| Data |
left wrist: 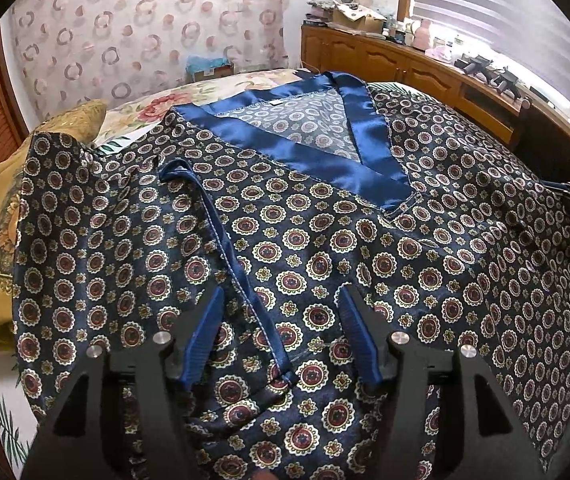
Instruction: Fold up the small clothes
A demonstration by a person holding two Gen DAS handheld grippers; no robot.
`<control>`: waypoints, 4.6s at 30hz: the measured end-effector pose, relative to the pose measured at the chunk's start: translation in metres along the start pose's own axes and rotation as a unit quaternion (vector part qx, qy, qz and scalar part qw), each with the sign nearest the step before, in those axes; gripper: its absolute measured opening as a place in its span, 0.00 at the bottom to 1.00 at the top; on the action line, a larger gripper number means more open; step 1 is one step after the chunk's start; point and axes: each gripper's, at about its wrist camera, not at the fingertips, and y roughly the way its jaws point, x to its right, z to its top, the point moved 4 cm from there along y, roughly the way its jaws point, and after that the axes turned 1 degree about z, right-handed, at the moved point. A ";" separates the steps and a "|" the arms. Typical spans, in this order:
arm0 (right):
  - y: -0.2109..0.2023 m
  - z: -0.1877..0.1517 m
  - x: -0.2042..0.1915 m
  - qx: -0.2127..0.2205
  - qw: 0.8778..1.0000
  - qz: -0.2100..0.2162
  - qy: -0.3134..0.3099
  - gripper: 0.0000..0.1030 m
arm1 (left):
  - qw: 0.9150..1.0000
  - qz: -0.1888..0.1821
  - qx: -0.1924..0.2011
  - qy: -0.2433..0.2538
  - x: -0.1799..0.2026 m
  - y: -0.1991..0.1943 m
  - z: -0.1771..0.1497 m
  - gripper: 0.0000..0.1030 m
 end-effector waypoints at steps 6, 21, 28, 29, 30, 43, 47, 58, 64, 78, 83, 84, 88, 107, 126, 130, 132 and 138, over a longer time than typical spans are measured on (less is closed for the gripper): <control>-0.007 -0.004 0.000 0.020 1.000 -0.018 -0.002 0.27 | 1.000 -0.001 0.000 0.000 0.000 0.001 0.000 0.59; -0.028 0.031 -0.041 0.084 0.995 -0.007 -0.050 0.02 | 1.000 0.000 0.000 -0.001 0.000 0.001 0.000 0.60; -0.016 0.039 -0.106 0.080 0.991 0.036 -0.102 0.02 | 1.000 0.000 0.000 -0.001 0.000 0.001 0.000 0.61; -0.011 0.036 -0.113 0.073 0.991 0.041 -0.108 0.02 | 1.000 0.000 0.000 -0.001 0.000 0.001 0.000 0.61; -0.004 0.032 -0.120 0.063 0.991 0.044 -0.113 0.02 | 1.000 0.000 0.000 -0.001 0.000 0.001 0.000 0.61; -0.020 0.013 -0.107 0.054 0.993 0.024 -0.098 0.48 | 1.000 0.007 -0.001 0.000 0.000 0.001 -0.001 0.62; -0.028 0.020 -0.085 0.063 0.995 0.004 -0.078 0.49 | 1.000 0.006 -0.002 -0.001 0.000 0.001 0.000 0.62; 0.018 0.019 -0.032 -0.001 0.999 -0.045 -0.011 0.47 | 1.000 0.011 -0.002 0.007 0.003 -0.002 -0.002 0.63; 0.021 0.021 -0.042 -0.004 0.998 -0.036 -0.041 0.16 | 0.999 0.011 0.043 0.016 0.013 -0.034 0.005 0.63; 0.001 0.074 -0.116 0.067 0.991 0.034 -0.107 0.01 | 0.995 0.014 0.092 -0.029 -0.007 -0.072 0.008 0.63; 0.008 0.085 -0.152 0.073 0.986 0.055 -0.136 0.01 | 0.995 0.010 0.095 -0.040 -0.012 -0.074 0.006 0.63; 0.010 0.086 -0.158 0.074 0.985 0.058 -0.142 0.01 | 0.995 0.010 0.096 -0.041 -0.012 -0.075 0.006 0.63; 0.011 0.089 -0.167 0.078 0.983 0.059 -0.155 0.03 | 0.993 0.010 0.104 -0.046 -0.015 -0.079 0.006 0.63; 0.005 0.073 -0.076 0.062 0.997 -0.012 -0.048 0.45 | 0.994 0.006 0.102 -0.049 -0.009 -0.079 0.001 0.63; 0.057 0.080 -0.061 -0.012 0.996 -0.055 -0.065 0.52 | 0.994 0.005 0.097 -0.049 -0.006 -0.074 -0.002 0.63; 0.072 0.099 -0.067 -0.014 0.995 -0.063 -0.073 0.52 | 0.994 0.006 0.098 -0.055 -0.011 -0.075 -0.004 0.63; 0.075 0.108 -0.074 -0.009 0.996 -0.050 -0.072 0.52 | 0.994 0.006 0.098 -0.056 -0.013 -0.075 -0.005 0.63; 0.072 0.123 -0.100 0.015 0.996 -0.007 -0.086 0.52 | 0.993 0.012 0.099 -0.065 -0.023 -0.077 -0.007 0.63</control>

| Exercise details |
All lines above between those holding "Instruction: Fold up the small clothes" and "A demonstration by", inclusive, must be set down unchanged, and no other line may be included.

| Output of the exercise |
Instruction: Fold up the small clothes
A demonstration by a person holding two Gen DAS handheld grippers; no robot.

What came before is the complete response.